**Problem requirements**
Under this line are the records; write out word for word the part that begins at the line containing "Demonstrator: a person" and ends at the line containing "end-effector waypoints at", and no more.
··· Material provided
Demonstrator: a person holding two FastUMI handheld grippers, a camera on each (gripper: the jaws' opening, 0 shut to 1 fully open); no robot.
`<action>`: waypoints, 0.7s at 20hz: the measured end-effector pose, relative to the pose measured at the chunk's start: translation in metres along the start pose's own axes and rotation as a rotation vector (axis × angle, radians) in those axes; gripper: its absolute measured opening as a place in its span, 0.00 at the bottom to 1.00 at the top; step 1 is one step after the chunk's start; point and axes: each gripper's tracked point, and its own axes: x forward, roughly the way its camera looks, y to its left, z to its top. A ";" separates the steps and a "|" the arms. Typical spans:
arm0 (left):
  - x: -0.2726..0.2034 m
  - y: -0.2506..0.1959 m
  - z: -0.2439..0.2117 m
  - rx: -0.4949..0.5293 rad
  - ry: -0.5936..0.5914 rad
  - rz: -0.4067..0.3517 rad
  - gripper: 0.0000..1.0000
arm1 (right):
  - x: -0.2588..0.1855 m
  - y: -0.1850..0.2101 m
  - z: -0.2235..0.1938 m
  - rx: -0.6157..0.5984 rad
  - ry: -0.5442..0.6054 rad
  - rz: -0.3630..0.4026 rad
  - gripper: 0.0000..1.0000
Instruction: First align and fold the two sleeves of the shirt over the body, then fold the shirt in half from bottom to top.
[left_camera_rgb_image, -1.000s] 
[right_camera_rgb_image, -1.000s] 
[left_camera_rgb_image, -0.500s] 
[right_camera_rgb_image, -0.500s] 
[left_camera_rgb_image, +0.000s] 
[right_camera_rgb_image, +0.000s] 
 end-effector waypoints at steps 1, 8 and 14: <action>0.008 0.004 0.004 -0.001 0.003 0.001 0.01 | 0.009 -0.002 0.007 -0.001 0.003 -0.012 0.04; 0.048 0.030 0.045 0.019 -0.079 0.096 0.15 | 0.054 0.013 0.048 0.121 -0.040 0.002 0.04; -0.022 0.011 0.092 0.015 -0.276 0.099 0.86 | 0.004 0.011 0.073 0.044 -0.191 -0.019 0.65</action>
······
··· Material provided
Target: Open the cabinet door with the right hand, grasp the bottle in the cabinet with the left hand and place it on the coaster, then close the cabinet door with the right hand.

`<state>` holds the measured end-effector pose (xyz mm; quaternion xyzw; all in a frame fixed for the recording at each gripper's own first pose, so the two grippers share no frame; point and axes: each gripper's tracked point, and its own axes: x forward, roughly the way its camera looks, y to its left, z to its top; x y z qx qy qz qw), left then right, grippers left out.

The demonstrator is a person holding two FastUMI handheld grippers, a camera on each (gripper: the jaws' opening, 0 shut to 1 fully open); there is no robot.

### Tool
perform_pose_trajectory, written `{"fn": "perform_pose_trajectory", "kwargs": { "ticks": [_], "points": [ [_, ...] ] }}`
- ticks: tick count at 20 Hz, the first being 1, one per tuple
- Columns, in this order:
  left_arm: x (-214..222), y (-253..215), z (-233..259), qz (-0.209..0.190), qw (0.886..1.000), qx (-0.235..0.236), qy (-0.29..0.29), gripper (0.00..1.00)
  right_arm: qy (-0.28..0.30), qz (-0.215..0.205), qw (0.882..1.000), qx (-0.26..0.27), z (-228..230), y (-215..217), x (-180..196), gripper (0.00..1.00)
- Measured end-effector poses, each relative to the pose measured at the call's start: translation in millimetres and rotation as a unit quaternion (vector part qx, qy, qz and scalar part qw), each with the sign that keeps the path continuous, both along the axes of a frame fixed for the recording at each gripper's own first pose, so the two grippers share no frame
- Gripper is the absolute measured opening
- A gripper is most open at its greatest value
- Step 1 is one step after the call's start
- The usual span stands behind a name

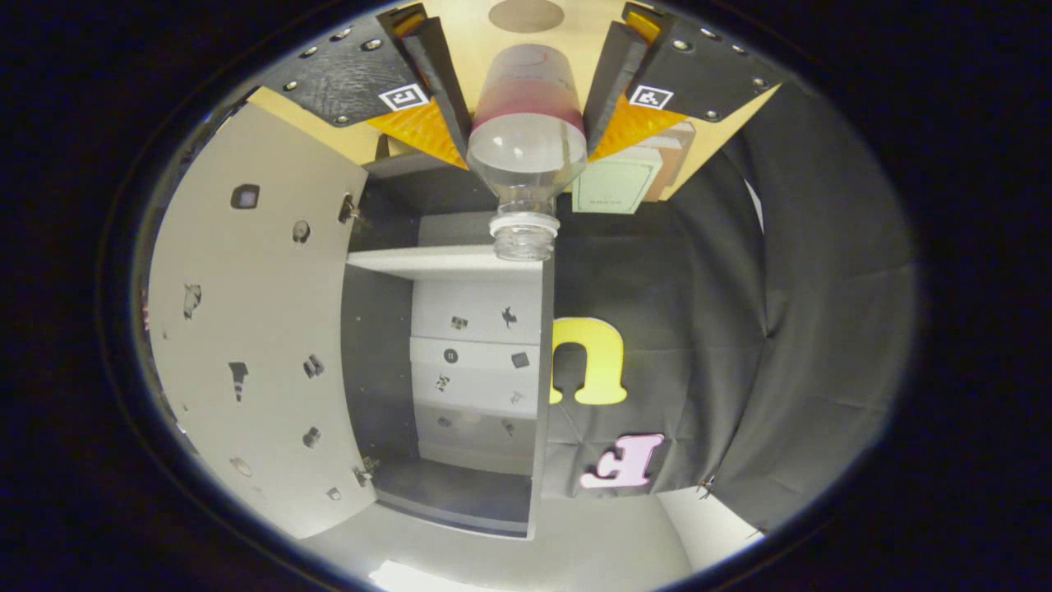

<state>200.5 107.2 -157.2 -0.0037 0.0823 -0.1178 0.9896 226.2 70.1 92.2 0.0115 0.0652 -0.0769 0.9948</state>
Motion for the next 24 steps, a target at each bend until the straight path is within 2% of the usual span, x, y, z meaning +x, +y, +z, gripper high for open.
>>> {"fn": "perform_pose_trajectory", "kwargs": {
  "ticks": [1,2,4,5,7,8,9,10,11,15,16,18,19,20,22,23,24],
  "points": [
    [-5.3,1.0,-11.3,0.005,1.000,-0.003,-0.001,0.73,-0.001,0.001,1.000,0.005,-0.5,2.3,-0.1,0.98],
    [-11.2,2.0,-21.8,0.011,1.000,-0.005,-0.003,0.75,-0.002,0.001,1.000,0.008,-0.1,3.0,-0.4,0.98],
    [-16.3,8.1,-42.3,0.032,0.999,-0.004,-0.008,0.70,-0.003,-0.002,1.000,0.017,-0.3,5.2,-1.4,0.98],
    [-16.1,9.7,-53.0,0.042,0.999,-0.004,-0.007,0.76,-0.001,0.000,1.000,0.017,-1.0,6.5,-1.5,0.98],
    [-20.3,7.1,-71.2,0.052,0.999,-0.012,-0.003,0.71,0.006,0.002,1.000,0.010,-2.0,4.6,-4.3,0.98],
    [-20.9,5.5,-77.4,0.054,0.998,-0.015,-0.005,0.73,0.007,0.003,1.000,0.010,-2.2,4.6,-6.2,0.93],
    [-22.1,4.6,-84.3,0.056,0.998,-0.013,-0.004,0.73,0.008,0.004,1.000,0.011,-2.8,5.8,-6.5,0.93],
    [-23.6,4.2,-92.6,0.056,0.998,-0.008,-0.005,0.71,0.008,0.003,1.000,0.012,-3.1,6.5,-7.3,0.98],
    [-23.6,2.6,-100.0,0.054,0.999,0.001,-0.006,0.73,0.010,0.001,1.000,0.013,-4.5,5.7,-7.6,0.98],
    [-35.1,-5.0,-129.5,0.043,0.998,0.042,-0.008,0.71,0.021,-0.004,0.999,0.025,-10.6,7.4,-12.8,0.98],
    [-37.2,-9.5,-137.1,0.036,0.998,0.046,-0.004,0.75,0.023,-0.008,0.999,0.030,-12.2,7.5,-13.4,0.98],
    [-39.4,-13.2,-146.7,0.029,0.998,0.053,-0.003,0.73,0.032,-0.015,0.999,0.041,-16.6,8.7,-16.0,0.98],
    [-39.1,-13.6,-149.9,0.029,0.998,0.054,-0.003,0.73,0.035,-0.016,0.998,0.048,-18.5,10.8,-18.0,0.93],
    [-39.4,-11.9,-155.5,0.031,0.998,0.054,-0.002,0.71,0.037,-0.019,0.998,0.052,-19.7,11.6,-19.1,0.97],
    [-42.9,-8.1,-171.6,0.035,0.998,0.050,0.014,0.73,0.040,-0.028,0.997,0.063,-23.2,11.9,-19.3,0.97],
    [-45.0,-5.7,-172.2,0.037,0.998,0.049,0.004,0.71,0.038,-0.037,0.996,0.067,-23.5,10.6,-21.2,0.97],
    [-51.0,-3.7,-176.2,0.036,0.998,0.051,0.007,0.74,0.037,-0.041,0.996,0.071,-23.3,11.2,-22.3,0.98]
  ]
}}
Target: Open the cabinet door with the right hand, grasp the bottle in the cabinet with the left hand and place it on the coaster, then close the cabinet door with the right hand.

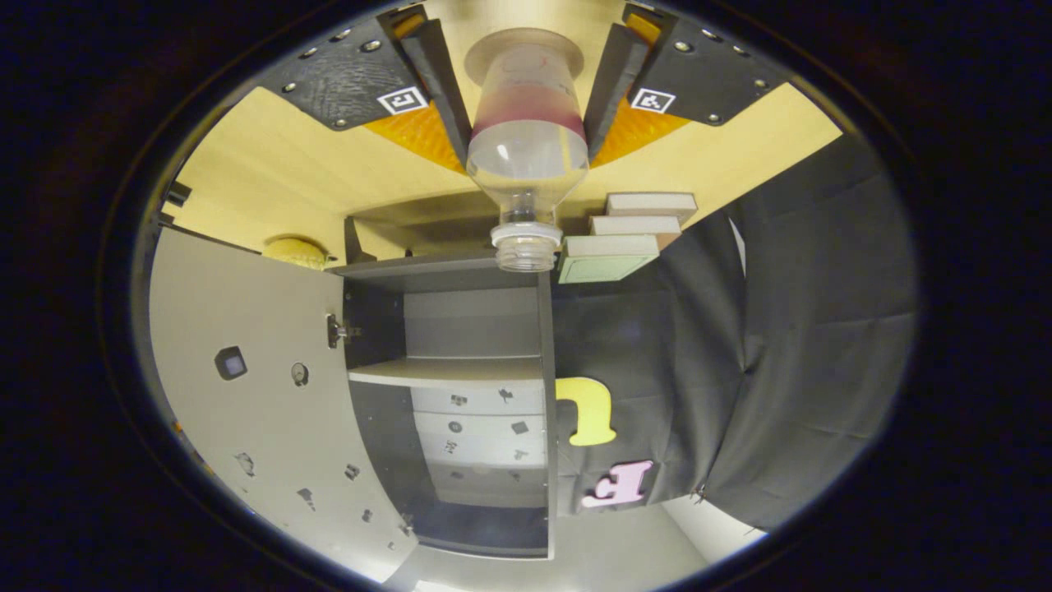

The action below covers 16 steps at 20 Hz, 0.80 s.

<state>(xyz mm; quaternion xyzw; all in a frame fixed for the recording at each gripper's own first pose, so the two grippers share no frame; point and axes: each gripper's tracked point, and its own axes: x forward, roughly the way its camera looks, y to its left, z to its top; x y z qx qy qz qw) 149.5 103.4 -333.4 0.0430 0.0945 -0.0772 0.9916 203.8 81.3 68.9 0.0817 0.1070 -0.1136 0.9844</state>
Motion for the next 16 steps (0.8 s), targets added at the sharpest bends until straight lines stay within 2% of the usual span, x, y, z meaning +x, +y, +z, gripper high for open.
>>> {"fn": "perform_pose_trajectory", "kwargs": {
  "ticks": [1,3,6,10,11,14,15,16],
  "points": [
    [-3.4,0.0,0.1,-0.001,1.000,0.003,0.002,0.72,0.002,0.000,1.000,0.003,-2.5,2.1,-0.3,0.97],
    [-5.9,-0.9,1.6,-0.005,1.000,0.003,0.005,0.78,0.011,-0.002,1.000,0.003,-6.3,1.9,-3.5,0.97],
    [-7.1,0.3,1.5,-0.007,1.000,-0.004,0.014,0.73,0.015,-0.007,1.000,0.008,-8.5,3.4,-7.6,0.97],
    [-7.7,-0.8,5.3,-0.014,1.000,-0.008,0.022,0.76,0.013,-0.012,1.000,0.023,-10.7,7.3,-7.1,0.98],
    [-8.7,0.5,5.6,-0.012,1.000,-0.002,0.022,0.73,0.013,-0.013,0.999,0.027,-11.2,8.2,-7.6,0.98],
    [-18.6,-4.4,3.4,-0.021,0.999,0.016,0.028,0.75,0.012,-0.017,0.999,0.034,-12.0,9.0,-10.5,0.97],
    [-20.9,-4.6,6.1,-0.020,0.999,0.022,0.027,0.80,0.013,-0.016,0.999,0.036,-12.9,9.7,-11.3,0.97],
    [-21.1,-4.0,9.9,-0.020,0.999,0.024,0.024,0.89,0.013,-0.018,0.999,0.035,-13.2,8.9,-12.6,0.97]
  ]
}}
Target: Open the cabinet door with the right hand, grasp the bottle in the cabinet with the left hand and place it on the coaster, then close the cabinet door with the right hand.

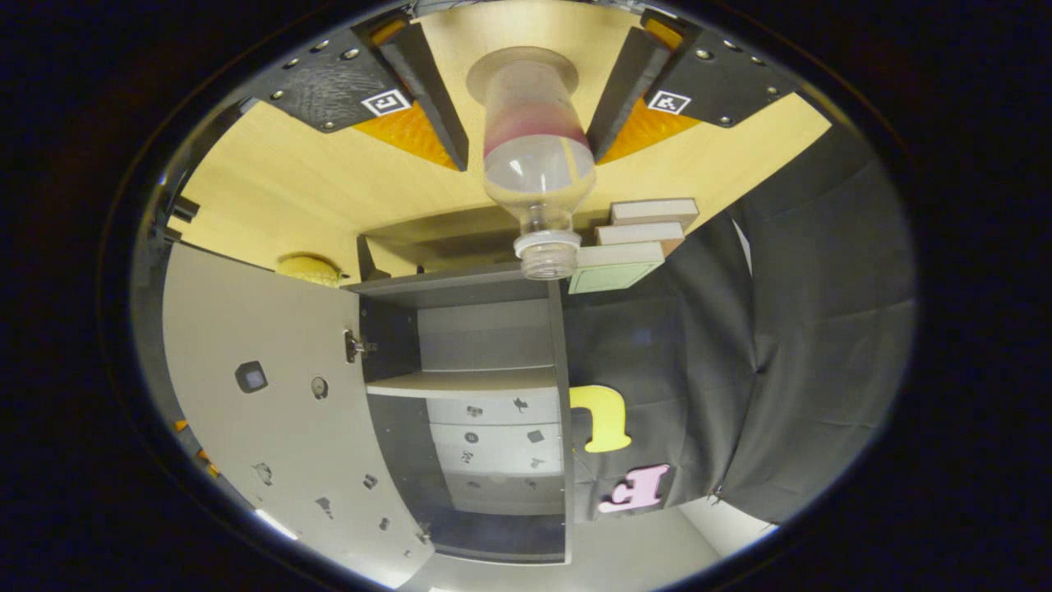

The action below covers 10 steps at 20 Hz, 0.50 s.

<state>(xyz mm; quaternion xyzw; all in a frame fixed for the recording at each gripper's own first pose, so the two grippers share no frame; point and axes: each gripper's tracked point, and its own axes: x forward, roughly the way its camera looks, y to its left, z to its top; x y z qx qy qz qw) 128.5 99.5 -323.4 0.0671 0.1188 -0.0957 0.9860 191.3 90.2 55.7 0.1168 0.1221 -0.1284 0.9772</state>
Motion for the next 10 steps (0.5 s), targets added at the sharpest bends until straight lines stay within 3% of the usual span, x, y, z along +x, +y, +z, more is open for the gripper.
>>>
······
**Task response**
Demonstrator: a person holding two FastUMI handheld grippers, a camera on each (gripper: the jaws' opening, 0 shut to 1 fully open); no robot.
`<action>`: waypoints, 0.7s at 20hz: the measured end-effector pose, relative to the pose measured at the chunk's start: translation in metres along the start pose's own axes and rotation as a rotation vector (axis × angle, radians) in those axes; gripper: its absolute measured opening as a place in its span, 0.00 at the bottom to 1.00 at the top; step 1 is one step after the chunk's start; point and axes: each gripper's tracked point, and its own axes: x forward, roughly the way its camera looks, y to its left, z to its top. A ";" separates the steps and a "|" the arms. Typical spans:
arm0 (left):
  - x: -0.2726..0.2034 m
  - y: -0.2506..0.1959 m
  - z: -0.2439..0.2117 m
  - rx: -0.4949..0.5293 rad
  - ry: -0.5936..0.5914 rad
  - rz: -0.4067..0.3517 rad
  - gripper: 0.0000..1.0000
arm1 (right):
  - x: -0.2588..0.1855 m
  - y: -0.1850..0.2101 m
  - z: -0.2235..0.1938 m
  - rx: -0.6157..0.5984 rad
  - ry: -0.5442..0.6054 rad
  - rz: -0.3630..0.4026 rad
  - gripper: 0.0000..1.0000
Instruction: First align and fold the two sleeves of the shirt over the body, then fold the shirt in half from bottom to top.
[left_camera_rgb_image, -1.000s] 
[right_camera_rgb_image, -1.000s] 
[left_camera_rgb_image, -0.500s] 
[right_camera_rgb_image, -0.500s] 
[left_camera_rgb_image, +0.000s] 
[right_camera_rgb_image, +0.000s] 
 end-effector waypoints at steps 1, 8 and 14: <action>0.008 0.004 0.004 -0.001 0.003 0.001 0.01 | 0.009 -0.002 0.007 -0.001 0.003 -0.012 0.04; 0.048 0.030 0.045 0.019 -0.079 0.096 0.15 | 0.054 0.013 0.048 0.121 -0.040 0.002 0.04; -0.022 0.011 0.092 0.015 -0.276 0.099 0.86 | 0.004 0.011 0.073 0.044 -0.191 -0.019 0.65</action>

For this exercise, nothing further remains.